TASK REQUIREMENTS
Copy the line containing "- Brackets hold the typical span", then all lines after it up to and including the final line of the material, exactly and without additions.

★ ★ ★

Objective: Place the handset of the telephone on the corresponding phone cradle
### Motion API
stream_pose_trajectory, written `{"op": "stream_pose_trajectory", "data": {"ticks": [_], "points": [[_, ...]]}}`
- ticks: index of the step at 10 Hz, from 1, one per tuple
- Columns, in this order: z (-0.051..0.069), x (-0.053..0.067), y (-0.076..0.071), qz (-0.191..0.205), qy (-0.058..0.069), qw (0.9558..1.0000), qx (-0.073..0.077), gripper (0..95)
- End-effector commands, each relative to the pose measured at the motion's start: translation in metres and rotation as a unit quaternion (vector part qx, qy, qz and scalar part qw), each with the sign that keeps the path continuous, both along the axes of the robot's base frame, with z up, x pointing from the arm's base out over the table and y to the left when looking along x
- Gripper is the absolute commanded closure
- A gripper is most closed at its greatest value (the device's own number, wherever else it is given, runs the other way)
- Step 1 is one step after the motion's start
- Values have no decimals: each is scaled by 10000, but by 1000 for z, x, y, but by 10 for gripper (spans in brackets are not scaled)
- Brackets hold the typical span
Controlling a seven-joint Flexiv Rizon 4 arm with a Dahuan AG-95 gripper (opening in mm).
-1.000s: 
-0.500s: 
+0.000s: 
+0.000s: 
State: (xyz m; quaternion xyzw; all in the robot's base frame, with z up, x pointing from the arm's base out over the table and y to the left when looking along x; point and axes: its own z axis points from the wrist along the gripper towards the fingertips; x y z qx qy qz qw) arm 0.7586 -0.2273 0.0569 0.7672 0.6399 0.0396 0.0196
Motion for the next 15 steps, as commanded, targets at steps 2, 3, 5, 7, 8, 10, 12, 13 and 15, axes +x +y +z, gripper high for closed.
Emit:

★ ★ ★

FINISHED EXERCISE
- Brackets hold the typical span
Controlling a seven-joint Flexiv Rizon 4 arm with a Dahuan AG-95 gripper (opening in mm).
-1.000s: 
-0.500s: 
+0.000s: 
+0.000s: 
State: (xyz m; quaternion xyzw; all in the robot's base frame, with z up, x pointing from the arm's base out over the table and y to the left when looking along x; point and axes: its own z axis points from the wrist along the gripper towards the fingertips; x y z qx qy qz qw) arm 0.7586 -0.2273 0.0569 0.7672 0.6399 0.0396 0.0196
Motion for the next 15 steps, as commanded, targets at steps 2, 3, 5, 7, 8, 10, 12, 13 and 15, axes +x +y +z, gripper high for closed.
Emit:

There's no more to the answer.